• Instructions for the task:
In the records that follow, show each line where the word "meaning" is present.

Stored data entries
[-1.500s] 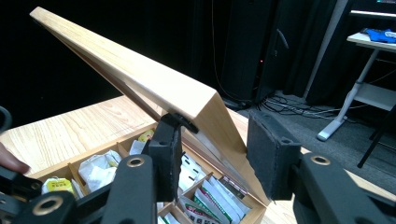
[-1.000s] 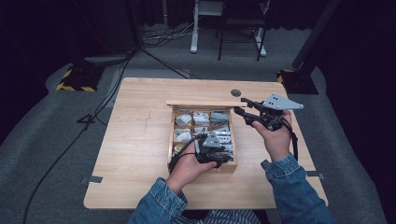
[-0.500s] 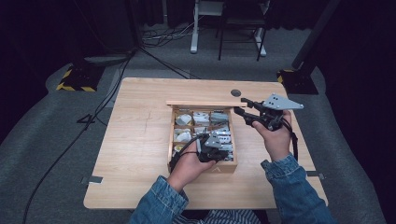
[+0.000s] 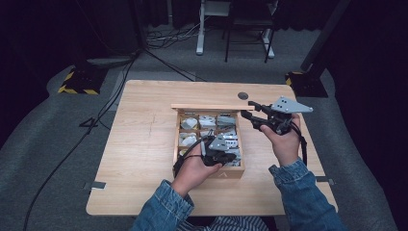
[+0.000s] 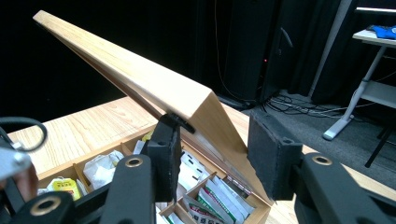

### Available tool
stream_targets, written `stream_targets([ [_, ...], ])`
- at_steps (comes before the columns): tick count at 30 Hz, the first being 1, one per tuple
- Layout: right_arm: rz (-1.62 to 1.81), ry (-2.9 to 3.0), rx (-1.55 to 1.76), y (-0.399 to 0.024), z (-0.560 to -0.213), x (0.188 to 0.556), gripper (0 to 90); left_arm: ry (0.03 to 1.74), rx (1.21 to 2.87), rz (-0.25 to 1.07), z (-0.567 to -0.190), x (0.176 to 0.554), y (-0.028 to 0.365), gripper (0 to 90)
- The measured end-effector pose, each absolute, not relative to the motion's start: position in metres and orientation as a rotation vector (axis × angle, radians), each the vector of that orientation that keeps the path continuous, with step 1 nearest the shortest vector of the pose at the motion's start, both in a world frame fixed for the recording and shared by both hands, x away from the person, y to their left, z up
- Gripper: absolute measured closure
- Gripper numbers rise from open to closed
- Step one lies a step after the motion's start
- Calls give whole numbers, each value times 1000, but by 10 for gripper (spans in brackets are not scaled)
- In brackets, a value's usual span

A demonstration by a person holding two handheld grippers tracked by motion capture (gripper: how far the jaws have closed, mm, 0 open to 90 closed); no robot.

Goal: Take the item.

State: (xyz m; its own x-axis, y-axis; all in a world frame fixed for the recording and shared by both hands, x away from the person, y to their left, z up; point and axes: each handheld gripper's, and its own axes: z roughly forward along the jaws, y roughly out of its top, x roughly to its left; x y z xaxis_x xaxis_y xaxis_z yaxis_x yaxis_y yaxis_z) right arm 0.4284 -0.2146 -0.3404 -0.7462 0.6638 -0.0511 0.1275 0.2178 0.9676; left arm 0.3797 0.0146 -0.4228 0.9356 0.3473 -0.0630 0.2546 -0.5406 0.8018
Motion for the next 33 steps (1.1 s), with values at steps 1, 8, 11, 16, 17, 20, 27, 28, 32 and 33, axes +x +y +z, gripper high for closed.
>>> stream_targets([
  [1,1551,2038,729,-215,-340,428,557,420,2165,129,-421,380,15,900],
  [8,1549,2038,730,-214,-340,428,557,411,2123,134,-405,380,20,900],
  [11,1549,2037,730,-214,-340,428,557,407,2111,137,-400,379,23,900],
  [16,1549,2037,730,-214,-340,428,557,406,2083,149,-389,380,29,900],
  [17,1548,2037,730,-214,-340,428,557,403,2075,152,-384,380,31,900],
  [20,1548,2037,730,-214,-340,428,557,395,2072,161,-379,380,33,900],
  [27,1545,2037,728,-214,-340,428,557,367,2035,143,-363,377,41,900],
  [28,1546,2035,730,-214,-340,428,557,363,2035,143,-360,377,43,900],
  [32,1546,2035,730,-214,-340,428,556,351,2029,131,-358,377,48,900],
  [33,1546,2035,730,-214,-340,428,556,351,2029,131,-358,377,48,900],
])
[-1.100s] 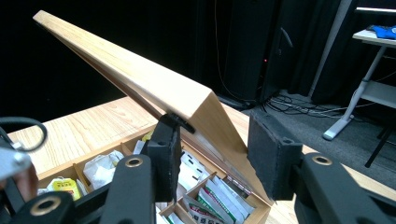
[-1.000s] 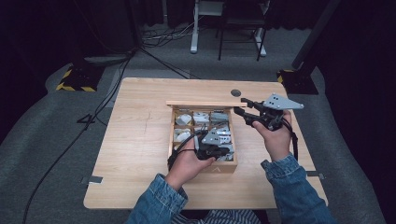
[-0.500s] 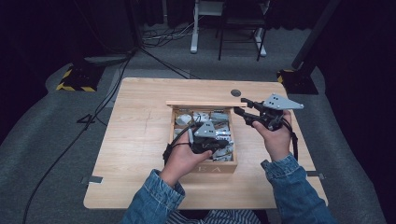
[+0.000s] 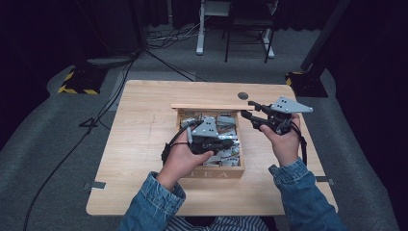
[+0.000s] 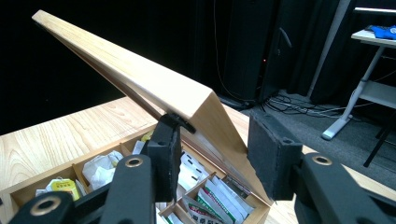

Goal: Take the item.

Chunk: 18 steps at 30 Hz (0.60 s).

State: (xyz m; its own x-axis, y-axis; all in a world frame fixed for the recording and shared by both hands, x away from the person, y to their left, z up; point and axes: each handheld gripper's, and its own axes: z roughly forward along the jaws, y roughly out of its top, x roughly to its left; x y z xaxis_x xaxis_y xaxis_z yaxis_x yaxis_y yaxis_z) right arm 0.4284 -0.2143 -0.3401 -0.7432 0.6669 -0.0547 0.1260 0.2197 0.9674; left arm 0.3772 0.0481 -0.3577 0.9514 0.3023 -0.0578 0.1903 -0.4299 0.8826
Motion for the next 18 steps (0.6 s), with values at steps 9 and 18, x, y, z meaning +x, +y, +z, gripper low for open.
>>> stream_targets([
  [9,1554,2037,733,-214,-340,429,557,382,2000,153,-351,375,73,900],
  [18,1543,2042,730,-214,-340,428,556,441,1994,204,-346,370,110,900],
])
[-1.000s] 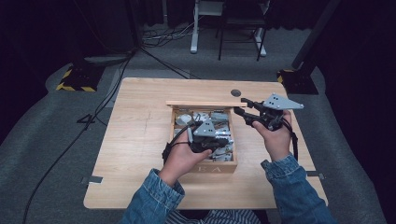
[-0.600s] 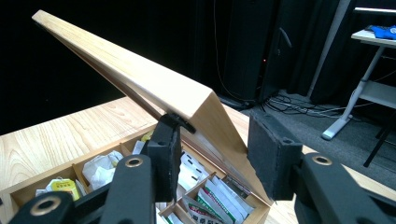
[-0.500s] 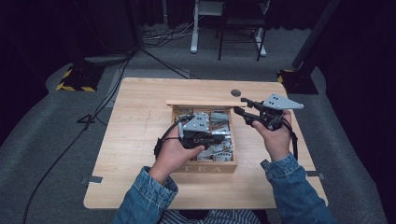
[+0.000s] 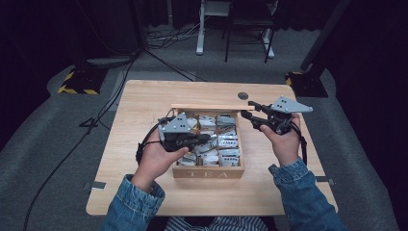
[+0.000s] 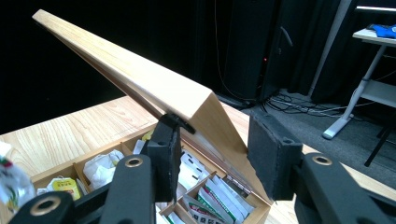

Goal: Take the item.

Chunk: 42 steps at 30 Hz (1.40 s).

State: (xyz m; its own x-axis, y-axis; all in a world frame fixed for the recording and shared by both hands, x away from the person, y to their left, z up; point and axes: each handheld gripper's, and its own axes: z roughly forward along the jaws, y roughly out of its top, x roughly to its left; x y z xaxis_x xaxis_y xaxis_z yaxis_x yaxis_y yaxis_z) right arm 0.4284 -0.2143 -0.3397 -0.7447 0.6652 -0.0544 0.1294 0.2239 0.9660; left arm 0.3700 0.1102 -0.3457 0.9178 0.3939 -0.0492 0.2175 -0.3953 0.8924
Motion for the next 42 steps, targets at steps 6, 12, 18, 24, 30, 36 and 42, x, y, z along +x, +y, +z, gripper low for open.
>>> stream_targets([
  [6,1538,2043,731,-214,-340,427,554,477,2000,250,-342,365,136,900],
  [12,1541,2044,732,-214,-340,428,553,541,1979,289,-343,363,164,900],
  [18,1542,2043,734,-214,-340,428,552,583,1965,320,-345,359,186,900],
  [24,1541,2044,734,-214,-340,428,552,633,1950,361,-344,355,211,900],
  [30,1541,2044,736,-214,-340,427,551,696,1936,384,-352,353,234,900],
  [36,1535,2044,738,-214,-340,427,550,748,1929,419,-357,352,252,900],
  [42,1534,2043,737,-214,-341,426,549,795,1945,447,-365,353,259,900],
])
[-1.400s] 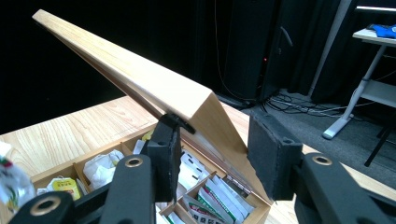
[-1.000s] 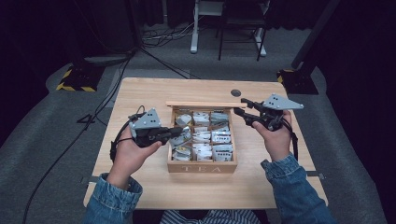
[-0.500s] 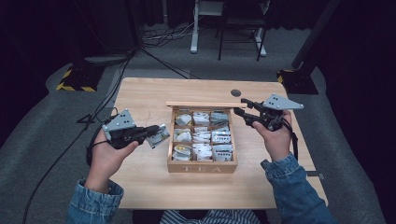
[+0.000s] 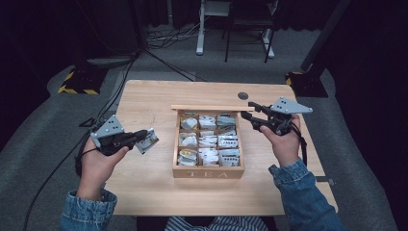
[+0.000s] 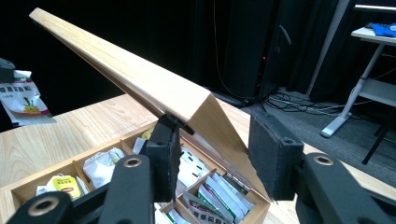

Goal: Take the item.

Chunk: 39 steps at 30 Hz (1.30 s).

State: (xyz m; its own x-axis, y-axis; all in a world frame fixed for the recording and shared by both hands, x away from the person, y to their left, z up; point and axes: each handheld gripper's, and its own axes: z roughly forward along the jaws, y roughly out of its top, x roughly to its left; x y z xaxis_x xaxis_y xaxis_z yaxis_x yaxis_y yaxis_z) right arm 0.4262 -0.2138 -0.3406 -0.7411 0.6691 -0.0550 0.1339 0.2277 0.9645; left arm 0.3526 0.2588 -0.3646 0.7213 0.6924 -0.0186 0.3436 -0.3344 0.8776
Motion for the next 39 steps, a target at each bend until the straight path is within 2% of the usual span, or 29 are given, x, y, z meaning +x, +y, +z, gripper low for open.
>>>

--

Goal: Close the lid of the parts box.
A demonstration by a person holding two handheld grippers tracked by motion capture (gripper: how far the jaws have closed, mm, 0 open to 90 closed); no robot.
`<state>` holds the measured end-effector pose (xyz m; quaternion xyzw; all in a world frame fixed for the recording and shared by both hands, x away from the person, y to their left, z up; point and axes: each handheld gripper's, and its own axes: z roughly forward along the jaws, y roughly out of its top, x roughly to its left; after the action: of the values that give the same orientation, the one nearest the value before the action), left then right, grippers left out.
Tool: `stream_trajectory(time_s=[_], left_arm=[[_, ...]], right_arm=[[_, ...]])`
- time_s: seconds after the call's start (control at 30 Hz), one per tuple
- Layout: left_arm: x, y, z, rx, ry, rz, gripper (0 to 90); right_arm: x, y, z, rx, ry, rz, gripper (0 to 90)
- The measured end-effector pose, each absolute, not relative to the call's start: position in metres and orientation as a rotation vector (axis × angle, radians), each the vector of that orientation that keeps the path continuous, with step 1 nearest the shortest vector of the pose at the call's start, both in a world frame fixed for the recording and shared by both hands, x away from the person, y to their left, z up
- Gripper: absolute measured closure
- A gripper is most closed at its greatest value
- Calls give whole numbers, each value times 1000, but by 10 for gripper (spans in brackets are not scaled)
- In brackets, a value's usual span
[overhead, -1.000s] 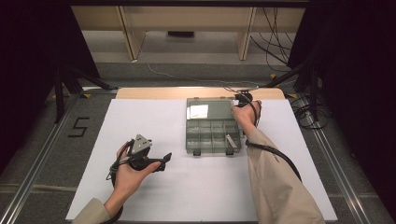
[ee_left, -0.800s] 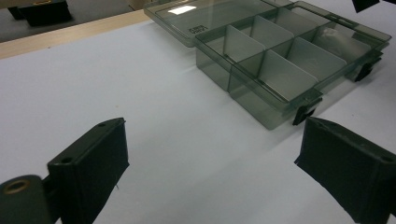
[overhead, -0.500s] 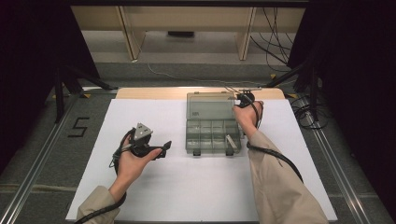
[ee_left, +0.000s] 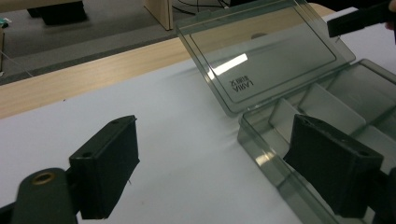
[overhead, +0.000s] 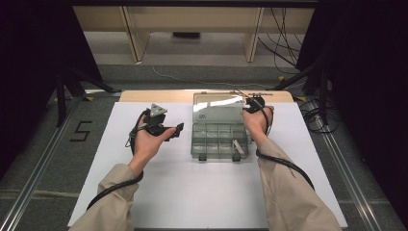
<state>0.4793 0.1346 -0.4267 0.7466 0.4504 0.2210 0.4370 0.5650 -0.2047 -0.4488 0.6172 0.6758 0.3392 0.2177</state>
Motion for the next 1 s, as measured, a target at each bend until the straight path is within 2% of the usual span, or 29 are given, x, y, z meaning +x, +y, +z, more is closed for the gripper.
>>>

• Task solution:
Motion for the next 18 steps (0.6 s), with values at steps 9 and 18, x, y, z meaning +x, +y, +z, gripper low for open.
Motion for the next 39 steps, a target at each bend until the straight path is within 2% of the usual span, or 29 are given, x, y, z meaning +x, +y, +z, gripper low for open.
Motion for the next 1 s, as measured, a target at each bend until the straight path is within 2% of the usual span, or 29 are given, x, y, z meaning +x, +y, +z, more is closed for the gripper.

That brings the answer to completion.